After I had lived in Salt Lake for a little while, some friends and my brother decided we should go camping. We piled a bunch of food and stuff in our cars and took off. Everyone designated me as lead car even though I still didn't know the wilderness areas very well. We took off up a canyon with high hopes of finding the perfect spot.
I grew up in St George, Utah. St George is one of those little towns where if you drive up a canyon you will run into some dirt roads. Follow a dirt road and you will find another smaller dirt road. Follow that dirt road and next thing you know you have stumbled across a beautiful camp spot with a stunning view of the valley below, usually in less than twenty or thirty minutes of driving. This had happened for me a thousand times.

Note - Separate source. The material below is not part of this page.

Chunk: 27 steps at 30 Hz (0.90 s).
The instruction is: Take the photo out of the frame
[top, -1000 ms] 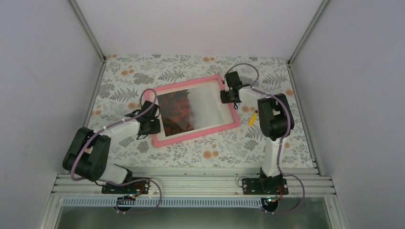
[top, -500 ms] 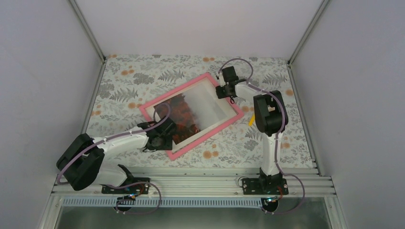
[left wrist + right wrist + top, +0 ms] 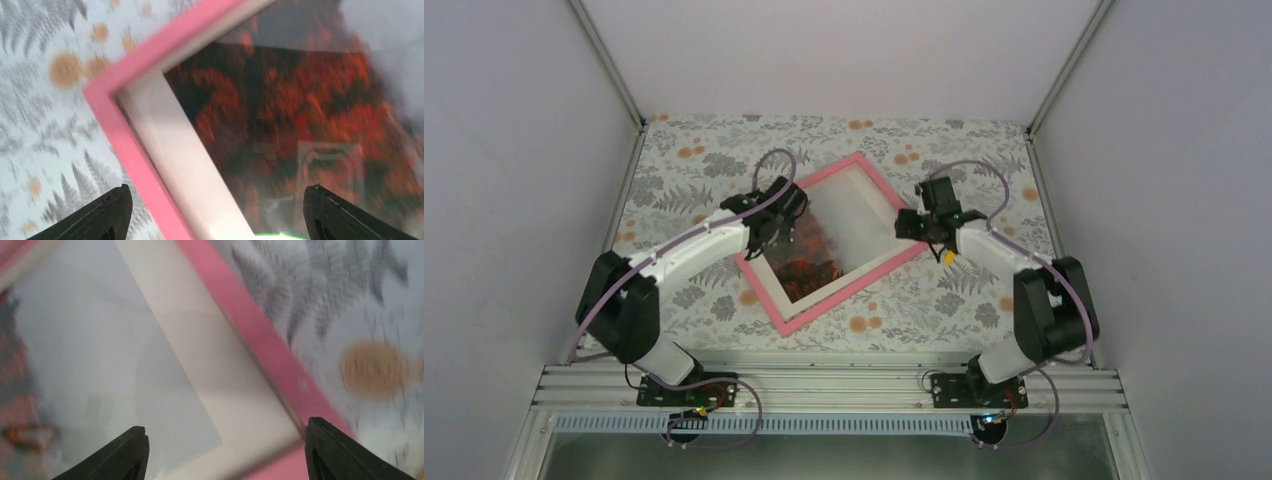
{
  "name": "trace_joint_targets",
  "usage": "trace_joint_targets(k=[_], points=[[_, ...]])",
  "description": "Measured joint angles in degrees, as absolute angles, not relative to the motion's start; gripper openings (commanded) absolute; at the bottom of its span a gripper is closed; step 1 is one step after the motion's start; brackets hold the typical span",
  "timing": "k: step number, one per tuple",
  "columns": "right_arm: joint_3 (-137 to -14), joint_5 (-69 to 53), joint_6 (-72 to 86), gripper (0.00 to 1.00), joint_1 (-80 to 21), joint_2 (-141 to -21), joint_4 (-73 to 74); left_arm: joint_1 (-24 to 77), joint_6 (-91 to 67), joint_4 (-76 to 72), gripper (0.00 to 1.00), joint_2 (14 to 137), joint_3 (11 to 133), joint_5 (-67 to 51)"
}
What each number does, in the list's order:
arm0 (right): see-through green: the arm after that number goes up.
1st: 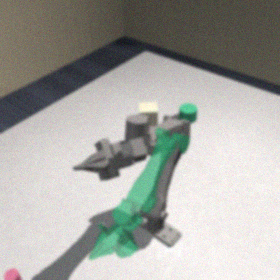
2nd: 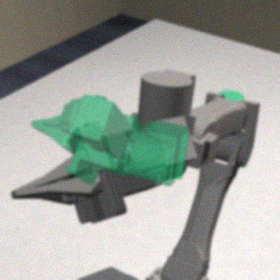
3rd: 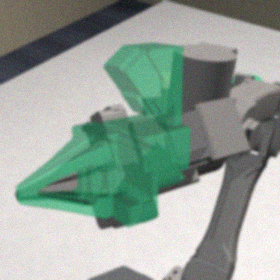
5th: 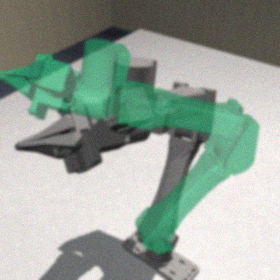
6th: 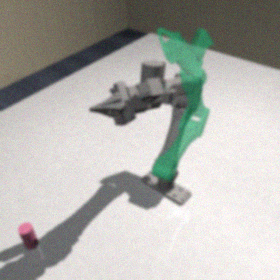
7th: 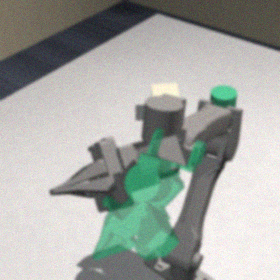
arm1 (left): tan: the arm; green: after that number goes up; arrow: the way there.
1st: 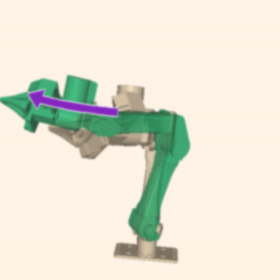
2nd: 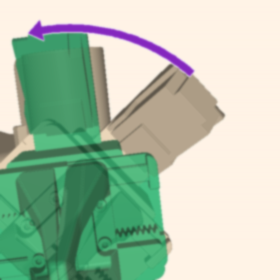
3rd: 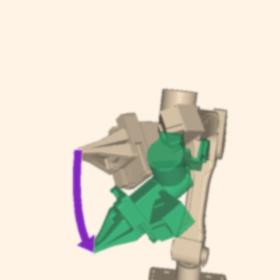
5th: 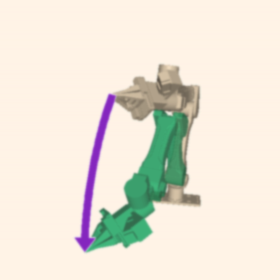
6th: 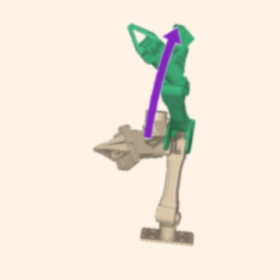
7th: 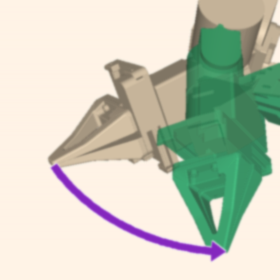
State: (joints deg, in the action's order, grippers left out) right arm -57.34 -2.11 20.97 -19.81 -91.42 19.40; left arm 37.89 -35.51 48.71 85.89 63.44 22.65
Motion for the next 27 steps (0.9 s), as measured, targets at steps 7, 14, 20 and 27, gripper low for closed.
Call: trace_joint_targets(k=[7, 14, 20, 27], points=[[-39.9, -3.9, 30.5, 0.74, -21.3, -80.2, 15.8, 27.9, -21.1, 40.9, 0.90, 98.7, 74.8, 22.6], [-35.6, -5.9, 36.8, 0.67, -25.5, -79.6, 10.9, 21.3, -10.2, 32.8, 0.90, 110.4, 81.6, 15.3], [-34.6, -6.8, 39.8, 0.58, -25.9, -81.9, 7.2, 18.6, -5.5, 31.5, 0.87, 115.5, 84.7, 9.2], [-34.6, -7.2, 41.7, 0.50, -26.5, -84.8, 2.9, 17.2, -3.6, 31.4, 0.68, 119.7, 87.1, 5.8]])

Salt Lake is not like St George. We drove for a good twenty minutes. Nothing. I expected this. I thought it would take us a little longer to get away from civilization and find a nice road to nowhere. Twenty minutes later and still nothing.
My brother had the hiccups. I was already annoyed at being the leader when I didn't know where I was going and frustrated at our lack of success. This sound made me angry.
What you must understand is my brother doesn't make sweet little hiccup sounds. Imagine something more annoying and then times that by three hundred. Seriously, if you take a dolphin...
...and mate it with a pterodactyl...
...the crime against nature love child's screams would be somewhat less annoying than my brother's hiccups.
...which continued for the next hour and a half. I tried to get him to stop.
Me: "Rawr! Did that scare you?"
Bother: "A little, but...screeeeeech uuurp!"
Me: "Drink some water!"
Brother: "I'm thirsty, not dirty. EEEEEeeeeeerp skaaaaaw!"
Me: "Try some Dr Pepper then."
Brother: "Glug glug. Sreeee....eeeeeeeeeep!"
Me: "Hold your breath."
I eventually gave up trying to get him to stop. The hiccups were relentless, my ears violated with every eeep and skreeep. I turned up the radio. Did not help. I rolled down the windows. Nope. I started to loath the sound and loath my brother for making the sound. He would stop just long enough to give me hope and then erupt again in the tormenting noise.
I finally reached the limit. I stopped the car. My friends pulled up next to me as I was about to murder my older brother. I didn't care that he was bigger or stronger. It had been nearly two hours of his screeeching and I would take it no longer. He had to die.
About that time, he finally stopped and the insanity bled away from me to something just above detest. It was almost dark now and we were running out of time. We came across a reservoir a few minutes later. I don't like designated camp spots much, but we decided it was a good idea at this point. We paid the fee, pulled into a spot, and started dinner.
Dinner went surprisingly well. We made some quick dutch oven food in the dark, good food. We ate in the dark by lantern light, happily joking about the adventure up till then. We laid out a tarp and threw our sleeping bags on it, looking forward to some rest and stargazing.
That's when it started to rain. We dragged a tarp over us and huddled together. It would have looked something like this:
My friend, Jyro, is in the middle. We were getting comfortable, warming up in our sleeping bags, when Jyro suddenly cried out.
I sleep with a flashlight in my bag with me...you know...in case you gotta pee. I pulled out the light and handed it to Jyro.
That was a mistake, a big mistake. He flashed it around and found a skunk. Skunks are not a big deal. I will have several posts later as to why skunks do not bother me. They freaked Jyro out though. He sat up and spent the next hour frantically keeping track of the skunk's movements.
We tried to calm him down. It did not work.